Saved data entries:
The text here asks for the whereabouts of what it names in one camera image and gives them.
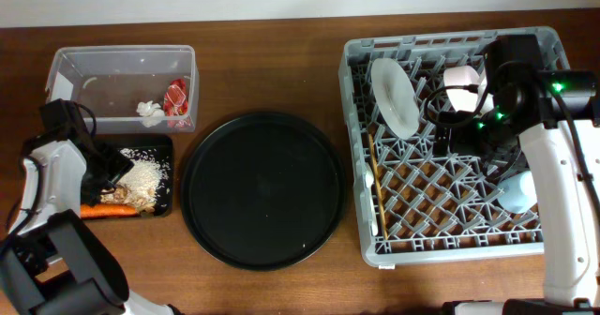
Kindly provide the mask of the pistachio shells and rice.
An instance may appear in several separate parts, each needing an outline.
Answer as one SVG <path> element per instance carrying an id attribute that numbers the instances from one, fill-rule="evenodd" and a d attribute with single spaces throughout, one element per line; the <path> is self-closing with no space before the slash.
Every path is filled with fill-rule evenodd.
<path id="1" fill-rule="evenodd" d="M 122 148 L 120 153 L 132 161 L 133 167 L 117 182 L 116 188 L 102 194 L 100 201 L 122 204 L 138 212 L 154 213 L 158 209 L 161 189 L 167 189 L 169 159 L 159 159 L 157 150 Z"/>

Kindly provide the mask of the orange carrot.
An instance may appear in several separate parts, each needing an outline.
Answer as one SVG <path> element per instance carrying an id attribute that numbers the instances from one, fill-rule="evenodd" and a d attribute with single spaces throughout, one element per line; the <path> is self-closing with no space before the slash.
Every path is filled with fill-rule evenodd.
<path id="1" fill-rule="evenodd" d="M 122 204 L 82 205 L 81 218 L 124 218 L 138 215 L 134 207 Z"/>

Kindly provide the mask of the small pink saucer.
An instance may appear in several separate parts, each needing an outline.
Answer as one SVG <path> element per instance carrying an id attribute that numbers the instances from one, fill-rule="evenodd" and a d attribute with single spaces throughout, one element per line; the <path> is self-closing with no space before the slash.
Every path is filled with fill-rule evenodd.
<path id="1" fill-rule="evenodd" d="M 473 112 L 481 101 L 484 91 L 488 85 L 487 74 L 484 70 L 477 72 L 473 67 L 461 66 L 450 67 L 443 73 L 445 86 L 451 85 L 477 85 L 477 91 L 470 92 L 466 89 L 448 89 L 451 105 L 456 111 Z"/>

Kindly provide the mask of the blue plastic cup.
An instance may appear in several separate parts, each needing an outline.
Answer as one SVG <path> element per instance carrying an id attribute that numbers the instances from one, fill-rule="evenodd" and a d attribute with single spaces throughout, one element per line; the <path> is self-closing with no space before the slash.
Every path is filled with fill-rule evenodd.
<path id="1" fill-rule="evenodd" d="M 502 180 L 498 189 L 502 192 L 498 197 L 498 203 L 510 213 L 522 214 L 537 204 L 531 171 L 521 172 Z"/>

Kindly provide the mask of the red snack wrapper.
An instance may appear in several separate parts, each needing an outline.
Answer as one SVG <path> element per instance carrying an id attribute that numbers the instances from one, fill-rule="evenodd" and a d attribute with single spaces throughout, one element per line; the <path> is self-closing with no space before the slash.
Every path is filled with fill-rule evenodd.
<path id="1" fill-rule="evenodd" d="M 167 116 L 179 116 L 188 112 L 188 90 L 183 79 L 176 79 L 168 86 L 163 111 Z"/>

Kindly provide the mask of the grey plate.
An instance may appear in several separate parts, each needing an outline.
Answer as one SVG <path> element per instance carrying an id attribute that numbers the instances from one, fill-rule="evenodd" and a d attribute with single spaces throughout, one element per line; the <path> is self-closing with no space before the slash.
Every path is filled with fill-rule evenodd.
<path id="1" fill-rule="evenodd" d="M 419 108 L 413 85 L 400 64 L 378 58 L 371 65 L 371 86 L 380 113 L 400 139 L 411 138 L 419 129 Z"/>

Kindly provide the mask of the wooden chopstick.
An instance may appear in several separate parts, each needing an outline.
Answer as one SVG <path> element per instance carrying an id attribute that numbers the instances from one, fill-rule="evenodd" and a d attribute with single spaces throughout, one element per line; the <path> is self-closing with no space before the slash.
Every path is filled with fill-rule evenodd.
<path id="1" fill-rule="evenodd" d="M 384 210 L 384 206 L 383 206 L 383 194 L 382 194 L 382 188 L 381 188 L 381 184 L 380 184 L 380 180 L 379 180 L 378 161 L 377 161 L 376 155 L 375 155 L 374 141 L 373 141 L 373 137 L 370 134 L 367 135 L 367 139 L 368 139 L 368 148 L 369 148 L 369 153 L 370 153 L 370 158 L 371 158 L 370 166 L 371 166 L 371 170 L 374 175 L 377 203 L 378 203 L 378 208 L 379 208 L 379 216 L 380 216 L 380 222 L 382 225 L 382 234 L 383 234 L 384 240 L 388 240 L 388 231 L 387 231 L 386 219 L 385 219 L 385 215 L 384 215 L 385 210 Z"/>

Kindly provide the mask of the white plastic fork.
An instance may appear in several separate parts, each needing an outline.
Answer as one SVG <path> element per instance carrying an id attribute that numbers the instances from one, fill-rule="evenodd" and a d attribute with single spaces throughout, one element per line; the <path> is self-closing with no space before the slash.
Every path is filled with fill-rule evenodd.
<path id="1" fill-rule="evenodd" d="M 378 223 L 377 223 L 377 214 L 375 212 L 375 205 L 372 194 L 372 187 L 374 185 L 374 173 L 371 170 L 370 166 L 366 164 L 366 187 L 367 187 L 367 197 L 369 200 L 369 224 L 370 224 L 370 232 L 372 236 L 376 236 L 379 233 Z"/>

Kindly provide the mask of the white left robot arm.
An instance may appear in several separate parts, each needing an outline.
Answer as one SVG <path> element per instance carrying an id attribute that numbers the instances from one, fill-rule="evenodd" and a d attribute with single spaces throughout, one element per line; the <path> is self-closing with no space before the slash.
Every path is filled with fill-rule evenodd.
<path id="1" fill-rule="evenodd" d="M 1 288 L 21 314 L 175 314 L 133 292 L 118 261 L 84 224 L 83 203 L 115 188 L 133 163 L 96 140 L 86 107 L 57 99 L 44 131 L 22 146 L 25 184 L 1 243 Z"/>

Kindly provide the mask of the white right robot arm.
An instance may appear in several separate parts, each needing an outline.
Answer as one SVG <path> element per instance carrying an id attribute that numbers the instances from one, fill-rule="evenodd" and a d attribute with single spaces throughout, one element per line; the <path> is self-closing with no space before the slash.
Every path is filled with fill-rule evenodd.
<path id="1" fill-rule="evenodd" d="M 472 112 L 429 109 L 435 150 L 524 156 L 532 173 L 545 257 L 540 299 L 453 301 L 445 314 L 596 314 L 599 311 L 599 81 L 552 70 L 534 34 L 503 36 L 483 50 L 487 86 Z"/>

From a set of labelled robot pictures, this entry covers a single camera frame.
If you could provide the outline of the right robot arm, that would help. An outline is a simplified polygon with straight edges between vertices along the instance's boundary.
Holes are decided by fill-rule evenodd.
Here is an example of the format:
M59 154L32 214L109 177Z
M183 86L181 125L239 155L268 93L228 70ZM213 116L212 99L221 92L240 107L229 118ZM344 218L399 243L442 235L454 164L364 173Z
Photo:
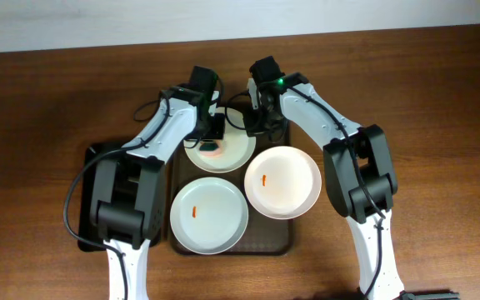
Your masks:
M257 60L249 72L247 88L257 121L248 134L268 132L291 121L322 149L327 196L352 232L362 295L399 298L404 285L390 231L398 180L383 130L344 117L306 77L299 72L285 74L273 57Z

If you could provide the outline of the green and pink sponge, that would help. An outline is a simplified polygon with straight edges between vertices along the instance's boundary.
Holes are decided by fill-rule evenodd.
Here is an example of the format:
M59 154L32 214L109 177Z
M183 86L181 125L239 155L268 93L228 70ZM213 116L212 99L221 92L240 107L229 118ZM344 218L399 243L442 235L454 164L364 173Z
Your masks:
M218 157L223 154L226 143L221 140L201 142L198 151L203 157Z

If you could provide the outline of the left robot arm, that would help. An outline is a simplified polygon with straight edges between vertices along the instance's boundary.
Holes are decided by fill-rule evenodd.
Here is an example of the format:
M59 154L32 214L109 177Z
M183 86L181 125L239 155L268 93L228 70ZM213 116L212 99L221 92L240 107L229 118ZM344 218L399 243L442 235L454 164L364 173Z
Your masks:
M107 252L109 297L145 299L148 249L160 234L166 204L166 166L183 142L214 139L219 76L196 66L186 83L162 90L144 129L118 149L105 149L95 169L88 219Z

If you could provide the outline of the pinkish white plate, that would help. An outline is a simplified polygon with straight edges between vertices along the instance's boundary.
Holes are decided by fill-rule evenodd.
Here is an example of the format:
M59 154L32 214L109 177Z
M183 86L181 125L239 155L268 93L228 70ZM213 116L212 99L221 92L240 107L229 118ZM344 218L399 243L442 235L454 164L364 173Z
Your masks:
M262 215L288 220L314 206L322 189L318 165L295 147L271 147L260 152L244 176L247 200Z

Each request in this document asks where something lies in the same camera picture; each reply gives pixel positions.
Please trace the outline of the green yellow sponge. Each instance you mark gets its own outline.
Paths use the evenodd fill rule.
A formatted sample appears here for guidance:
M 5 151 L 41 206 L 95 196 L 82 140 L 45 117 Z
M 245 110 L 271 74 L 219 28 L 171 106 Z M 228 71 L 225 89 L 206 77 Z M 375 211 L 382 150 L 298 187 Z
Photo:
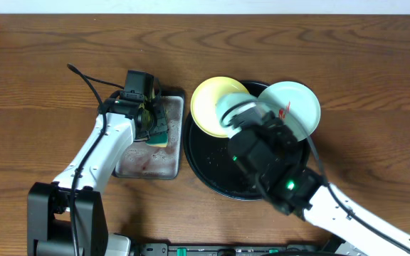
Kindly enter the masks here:
M 158 93 L 151 101 L 151 113 L 153 116 L 153 126 L 149 130 L 147 145 L 155 147 L 166 147 L 168 144 L 168 126 L 166 111 L 162 102 L 162 88 L 158 86 Z

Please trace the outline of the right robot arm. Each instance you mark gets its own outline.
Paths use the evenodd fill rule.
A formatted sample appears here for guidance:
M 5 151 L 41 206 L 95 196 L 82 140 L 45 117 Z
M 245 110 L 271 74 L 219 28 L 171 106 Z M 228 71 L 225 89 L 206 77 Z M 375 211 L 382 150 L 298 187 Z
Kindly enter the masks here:
M 327 230 L 366 255 L 410 255 L 410 234 L 371 213 L 330 183 L 317 149 L 297 119 L 249 103 L 220 118 L 233 131 L 230 156 L 263 200 L 285 215 Z

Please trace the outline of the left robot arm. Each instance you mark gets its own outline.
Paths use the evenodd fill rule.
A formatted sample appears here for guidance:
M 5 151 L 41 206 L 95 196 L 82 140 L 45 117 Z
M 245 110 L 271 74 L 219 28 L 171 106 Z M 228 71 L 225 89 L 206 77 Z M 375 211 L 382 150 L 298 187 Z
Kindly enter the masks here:
M 167 131 L 159 81 L 128 71 L 125 86 L 99 101 L 92 133 L 50 183 L 28 192 L 28 255 L 129 255 L 131 240 L 111 234 L 102 194 L 125 150 Z

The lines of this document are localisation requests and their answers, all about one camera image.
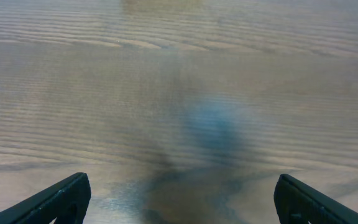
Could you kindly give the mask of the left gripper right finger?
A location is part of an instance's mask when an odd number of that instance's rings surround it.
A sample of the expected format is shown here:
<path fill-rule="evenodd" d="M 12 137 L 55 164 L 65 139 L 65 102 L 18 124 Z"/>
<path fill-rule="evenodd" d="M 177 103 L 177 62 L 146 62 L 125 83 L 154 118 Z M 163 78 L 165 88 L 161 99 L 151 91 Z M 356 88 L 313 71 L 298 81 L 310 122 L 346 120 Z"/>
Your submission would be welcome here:
<path fill-rule="evenodd" d="M 273 200 L 280 224 L 358 224 L 358 213 L 302 181 L 281 174 Z"/>

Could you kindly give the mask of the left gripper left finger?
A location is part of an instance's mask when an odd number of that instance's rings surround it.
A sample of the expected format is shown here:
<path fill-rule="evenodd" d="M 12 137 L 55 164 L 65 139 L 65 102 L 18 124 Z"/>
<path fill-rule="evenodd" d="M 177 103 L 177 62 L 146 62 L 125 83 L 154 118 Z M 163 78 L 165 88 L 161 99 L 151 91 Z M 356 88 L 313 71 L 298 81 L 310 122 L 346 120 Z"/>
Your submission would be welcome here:
<path fill-rule="evenodd" d="M 77 172 L 0 212 L 0 224 L 82 224 L 90 199 L 88 176 Z"/>

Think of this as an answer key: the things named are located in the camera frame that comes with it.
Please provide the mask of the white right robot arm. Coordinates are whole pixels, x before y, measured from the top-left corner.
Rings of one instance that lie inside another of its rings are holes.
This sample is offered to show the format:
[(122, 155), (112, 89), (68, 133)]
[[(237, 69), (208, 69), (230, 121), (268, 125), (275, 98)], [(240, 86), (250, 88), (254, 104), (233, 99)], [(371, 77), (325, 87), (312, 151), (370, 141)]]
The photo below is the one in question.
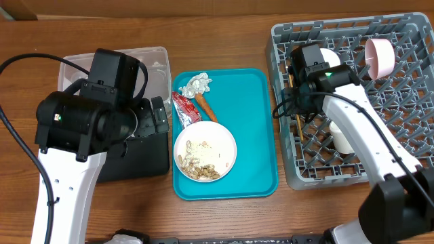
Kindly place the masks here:
[(342, 131), (371, 186), (356, 220), (324, 232), (324, 243), (396, 243), (433, 231), (433, 170), (422, 166), (373, 109), (346, 64), (331, 67), (315, 43), (290, 54), (287, 114), (324, 113)]

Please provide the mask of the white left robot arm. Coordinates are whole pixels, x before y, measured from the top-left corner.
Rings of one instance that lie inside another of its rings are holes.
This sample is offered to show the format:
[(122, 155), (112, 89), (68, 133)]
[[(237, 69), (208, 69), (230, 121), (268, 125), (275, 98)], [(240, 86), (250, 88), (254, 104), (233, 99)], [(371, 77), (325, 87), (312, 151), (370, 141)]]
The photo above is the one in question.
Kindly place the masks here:
[(139, 59), (98, 49), (84, 78), (37, 108), (40, 177), (33, 243), (83, 243), (95, 186), (170, 168), (163, 99), (145, 98)]

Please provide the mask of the wooden chopstick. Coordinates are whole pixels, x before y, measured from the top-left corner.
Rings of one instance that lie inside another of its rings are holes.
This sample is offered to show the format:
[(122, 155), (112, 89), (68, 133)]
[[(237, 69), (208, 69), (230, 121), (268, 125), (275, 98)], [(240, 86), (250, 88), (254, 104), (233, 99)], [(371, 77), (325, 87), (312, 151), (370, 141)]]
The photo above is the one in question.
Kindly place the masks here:
[[(291, 88), (294, 88), (294, 82), (292, 80), (292, 75), (288, 75), (288, 80), (289, 80), (289, 86)], [(303, 136), (303, 132), (302, 132), (302, 127), (301, 127), (301, 121), (300, 121), (300, 116), (299, 114), (295, 115), (296, 118), (296, 124), (297, 124), (297, 130), (298, 130), (298, 136), (300, 138), (300, 141), (302, 142), (304, 140), (304, 136)]]

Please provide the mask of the orange carrot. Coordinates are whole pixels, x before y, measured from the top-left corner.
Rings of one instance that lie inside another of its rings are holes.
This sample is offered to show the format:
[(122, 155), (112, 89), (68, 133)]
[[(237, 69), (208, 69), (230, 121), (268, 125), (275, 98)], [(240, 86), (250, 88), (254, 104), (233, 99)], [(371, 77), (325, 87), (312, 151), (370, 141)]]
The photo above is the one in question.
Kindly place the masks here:
[(203, 97), (203, 94), (200, 93), (195, 94), (195, 100), (198, 103), (198, 105), (202, 108), (202, 110), (205, 112), (205, 114), (211, 119), (211, 121), (217, 123), (218, 120), (216, 118), (216, 115), (214, 114), (214, 111), (211, 109), (206, 99)]

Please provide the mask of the pink bowl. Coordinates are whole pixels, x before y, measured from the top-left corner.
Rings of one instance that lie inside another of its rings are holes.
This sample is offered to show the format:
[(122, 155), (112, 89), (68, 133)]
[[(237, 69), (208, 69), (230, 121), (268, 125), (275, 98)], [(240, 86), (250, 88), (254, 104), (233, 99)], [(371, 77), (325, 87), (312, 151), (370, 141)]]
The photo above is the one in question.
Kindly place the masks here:
[(365, 44), (365, 62), (372, 80), (389, 76), (395, 67), (395, 53), (388, 39), (368, 39)]

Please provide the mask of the white bowl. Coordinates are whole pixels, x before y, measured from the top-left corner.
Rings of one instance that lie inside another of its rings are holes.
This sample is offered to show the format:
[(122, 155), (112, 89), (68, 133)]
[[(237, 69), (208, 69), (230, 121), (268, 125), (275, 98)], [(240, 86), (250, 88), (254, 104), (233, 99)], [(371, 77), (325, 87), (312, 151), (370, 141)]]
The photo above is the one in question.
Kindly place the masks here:
[(320, 51), (324, 61), (329, 64), (330, 68), (341, 65), (340, 58), (335, 52), (327, 48), (321, 48)]

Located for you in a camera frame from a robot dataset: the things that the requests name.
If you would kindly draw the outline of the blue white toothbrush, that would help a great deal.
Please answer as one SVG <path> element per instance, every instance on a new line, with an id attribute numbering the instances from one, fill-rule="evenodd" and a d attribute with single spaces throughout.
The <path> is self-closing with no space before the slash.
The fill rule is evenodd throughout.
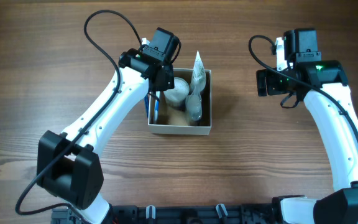
<path id="1" fill-rule="evenodd" d="M 155 106 L 154 106 L 154 124 L 157 124 L 158 121 L 158 111 L 159 111 L 159 104 L 160 104 L 160 92 L 157 91 L 155 93 Z"/>

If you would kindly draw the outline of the blue disposable razor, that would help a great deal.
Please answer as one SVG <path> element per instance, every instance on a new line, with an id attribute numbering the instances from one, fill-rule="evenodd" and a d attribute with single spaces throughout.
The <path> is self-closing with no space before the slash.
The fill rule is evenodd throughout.
<path id="1" fill-rule="evenodd" d="M 144 97 L 144 105 L 145 105 L 145 113 L 146 113 L 146 117 L 149 117 L 149 96 L 146 95 Z"/>

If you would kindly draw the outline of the cotton swab tub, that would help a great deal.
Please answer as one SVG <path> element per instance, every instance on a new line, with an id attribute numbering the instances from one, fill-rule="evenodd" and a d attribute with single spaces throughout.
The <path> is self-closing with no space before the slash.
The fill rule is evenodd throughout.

**WORK TO COMPLETE**
The lines above that include "document" should each be listed.

**TASK OUTPUT**
Each request in this document asks where something lies in the same camera picture; each reply gives pixel positions.
The lines of this document are localisation requests and their answers, all about one camera image.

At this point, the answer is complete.